Organization: Red Hat UK Ltd. Registered Address: Red Hat UK Ltd, Amberley
	Place, 107-111 Peascod Street, Windsor, Berkshire, SI4 1TE, United
	Kingdom.
	Registered in England and Wales under Company Registration No. 3798903
From: David Howells <dhowells@redhat.com>
To: Peter Staubach <staubach@redhat.com>,
       Trond Myklebust <trond.myklebust@fys.uio.no>
cc: dhowells@redhat.com, Steve Dickson <SteveD@redhat.com>,
       nfsv4@linux-nfs.org, linux-kernel@vger.kernel.org
Subject: How to manage shared persistent local caching (FS-Cache) with NFS?
Date: Wed, 05 Dec 2007 17:11:00 +0000
Message-ID: <6306.1196874660@redhat.com>
Sender: linux-kernel-owner@vger.kernel.org
Content-Length: 12493
Lines: 345


Okay...  I'm getting to the point where I want to release my local caching
patches again and have NFS work with them.  This means making NFS mounts share
or not share appropriately - something that's engendered a fair bit of
argument.

So I'd like to solicit advice on how best to deal with this problem.

Let me explain the problem in more detail.


================
CURRENT PRACTICE
================

As the kernel currently stands, coherency is ignored for mounts that have
slightly different combinations of parameters, even if these parameters just
affect the properties of network "connection" used or just mark a superblock
as being read-only.

Consider the case of a file remotely available by NFS.  Imagine the client sees
three different views of this file (they could be by three overlapping mounts,
or by three hardlinks or some combination thereof).

This is how NFS currently operates without any superblock sharing:

				+---------+
    Object on server --->	|	  |
				|  inode  |
				|	  |
				+---------+
				    /|\
				   / | \
				  /  |	\
				 /   |	 \
				/    |	  \
			       /     |	   \
			      /	     |	    \
			     /	     |	     \
			    /	     |	      \
			   /	     |	       \
			  /	     |		\
			 |	     |		 |
			 |	     |		 |
 :::::::::::::NFS::::::::|:::::::::::|:::::::::::|:::::::::::::::::::::::::::::
			 |	     |		 |
			 |	     |		 |
			 |	     |		 |
   +---------+	    +---------+	     |		 |
   |	     |	    |	      |	     |		 |
   | mount 1 |----->| super 1 |	     |		 |
   |	     |	    |	      |	     |		 |
   +---------+	    +---------+	     |		 |
				     |		 |
				     |		 |
   +---------+			+---------+	 |
   |	     |			|	  |	 |
   | mount 2 |----------------->| super 2 |	 |
   |	     |			|	  |	 |
   +---------+			+---------+	 |
						 |
						 |
   +---------+				    +---------+
   |	     |				    |	      |
   | mount 3 |----------------------------->| super 3 |
   |	     |				    |	      |
   +---------+				    +---------+

Each view of the file on the client winds up with a separate inode in a
separate superblock and with a separate pagecache.  As far as the client kernel
is concerned, they *are* three different files.  Any incoherency effects are
ignored by the kernel and if they cause a userspace application a problem,
that's just too bad.

Generally, however, this is not a problem because:

  (a) an application is unlikely to be attempting to manipulate multiple views
      of a file simultaneously and

  (b) cross-view hard links haven't been and aren't used that much.
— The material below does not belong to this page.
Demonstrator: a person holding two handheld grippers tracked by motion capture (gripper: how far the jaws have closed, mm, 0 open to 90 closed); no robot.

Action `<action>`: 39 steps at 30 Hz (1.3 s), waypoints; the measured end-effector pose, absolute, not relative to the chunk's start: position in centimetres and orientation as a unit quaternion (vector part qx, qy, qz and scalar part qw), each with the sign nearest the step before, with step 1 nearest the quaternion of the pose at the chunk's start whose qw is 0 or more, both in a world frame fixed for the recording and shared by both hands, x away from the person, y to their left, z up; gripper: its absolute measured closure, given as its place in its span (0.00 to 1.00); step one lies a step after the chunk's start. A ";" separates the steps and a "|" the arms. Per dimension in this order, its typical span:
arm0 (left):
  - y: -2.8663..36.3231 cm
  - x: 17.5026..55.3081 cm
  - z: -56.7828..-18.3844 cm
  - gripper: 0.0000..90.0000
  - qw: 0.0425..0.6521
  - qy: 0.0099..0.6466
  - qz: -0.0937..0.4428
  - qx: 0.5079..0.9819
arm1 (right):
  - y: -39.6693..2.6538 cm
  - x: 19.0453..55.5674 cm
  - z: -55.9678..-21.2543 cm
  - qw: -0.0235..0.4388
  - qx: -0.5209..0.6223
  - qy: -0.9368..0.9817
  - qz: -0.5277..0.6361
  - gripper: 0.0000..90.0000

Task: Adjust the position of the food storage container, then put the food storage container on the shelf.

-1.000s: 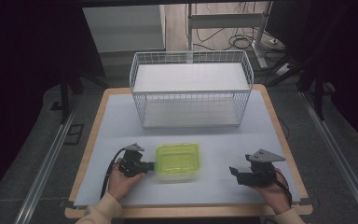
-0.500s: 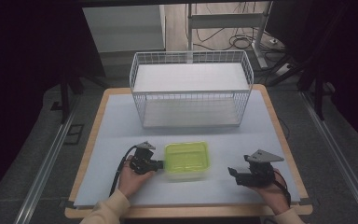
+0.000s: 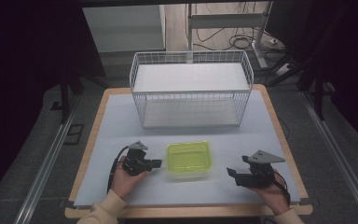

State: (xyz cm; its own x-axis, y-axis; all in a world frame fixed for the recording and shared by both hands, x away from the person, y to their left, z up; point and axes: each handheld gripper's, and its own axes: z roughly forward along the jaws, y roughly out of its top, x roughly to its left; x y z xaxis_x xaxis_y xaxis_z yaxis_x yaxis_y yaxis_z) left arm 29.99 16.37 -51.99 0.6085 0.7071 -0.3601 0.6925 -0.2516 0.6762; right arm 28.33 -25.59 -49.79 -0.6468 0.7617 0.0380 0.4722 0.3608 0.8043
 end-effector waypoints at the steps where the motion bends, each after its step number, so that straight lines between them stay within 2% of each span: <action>1: 17.1 29.5 -51.6 0.99 0.426 0.446 0.023 0.787 | -25.6 28.4 -49.7 0.167 0.384 0.804 0.423 0.26; 4: 17.5 29.3 -51.4 0.98 0.428 0.451 0.029 0.783 | -25.6 28.4 -49.7 0.167 0.382 0.805 0.422 0.26; 6: 17.9 29.4 -51.3 0.93 0.430 0.458 0.030 0.777 | -25.6 28.4 -49.8 0.165 0.380 0.806 0.423 0.26; 8: 18.0 29.3 -51.2 0.80 0.433 0.466 0.039 0.770 | -25.5 28.4 -49.8 0.164 0.378 0.806 0.424 0.25; 9: 17.9 29.3 -51.1 0.63 0.436 0.469 0.039 0.767 | -25.5 28.3 -49.7 0.158 0.379 0.804 0.431 0.25; 10: 17.9 29.2 -50.9 0.63 0.442 0.468 0.030 0.765 | -25.5 28.3 -49.7 0.158 0.379 0.804 0.431 0.25; 14: 17.2 28.6 -49.6 0.40 0.455 0.462 0.023 0.761 | -25.5 28.4 -49.5 0.143 0.389 0.792 0.449 0.27; 18: 16.8 28.6 -49.3 0.37 0.457 0.462 0.012 0.760 | -25.4 28.7 -49.2 0.129 0.395 0.788 0.454 0.29; 26: 16.2 29.3 -49.2 0.35 0.459 0.461 0.003 0.759 | -23.9 29.7 -48.6 0.071 0.405 0.791 0.453 0.30; 39: 15.5 30.4 -48.8 0.35 0.464 0.470 -0.018 0.751 | -22.0 32.1 -47.9 0.035 0.420 0.786 0.451 0.33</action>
=============================
POSSIBLE FS-CACHE SCENARIO #1
=============================

However, now we're introducing persistent local caching into the mix.  That
means we can no longer ignore such remote possibilities - they are possible,
therefore we have to deal with them, whether we like it or not.

The seemingly simplest way to support this is to give each copy of the remote
file its own cache:

				+---------+
    Object on server --->	|	  |
				|  inode  |
				|	  |
				+---------+
				    /|\
				   / | \
				  /  |	\
				 /   |	 \
				/    |	  \
			       /     |	   \
			      /	     |	    \
			     /	     |	     \
			    /	     |	      \
			   /	     |	       \
			  /	     |		\
			 |	     |		 |
			 |	     |		 |
 :::::::::::::NFS::::::::|:::::::::::|:::::::::::|:::::::::::::::::::::::::::::
			 |	     |		 |	       :
			 |	     |		 |	       : FS-Cache
			 |	     |		 |	       :
   +---------+	    +---------+	     |		 |	       :    +---------+
   |	     |	    |	      |	     |		 |	       :    |	      |
   | mount 1 |----->| super 1 |------|-----------|----------------->| cache 1 |
   |	     |	    |	      |	     |		 |	       :    |	      |
   +---------+	    +---------+	     |		 |	       :    +---------+
				     |		 |	       :
				     |		 |	       :
   +---------+			+---------+	 |	       :    +---------+
   |	     |			|	  |	 |	       :    |	      |
   | mount 2 |----------------->| super 2 |------|----------------->| cache 2 |
   |	     |			|	  |	 |	       :    |	      |
   +---------+			+---------+	 |	       :    +---------+
						 |	       :
						 |	       :
   +---------+				    +---------+	       :    +---------+
   |	     |				    |	      |	       :    |	      |
   | mount 3 |----------------------------->| super 3 |------------>| cache 3 |
   |	     |				    |	      |	       :    |	      |
   +---------+				    +---------+	       :    +---------+

This has one immediately obvious problem: it stores redundant data in the
cache.  We end up with three copies of the same data stored in the cache,
reducing the cache efficiency.

There's a further problem that is less obvious: the cache is persistent - and
so the links from the client inodes into the cache must be reformed for
subsequent mounts.  This is not possible purely from the NFS attributes of the
server file, since each client file corresponds to the same server file.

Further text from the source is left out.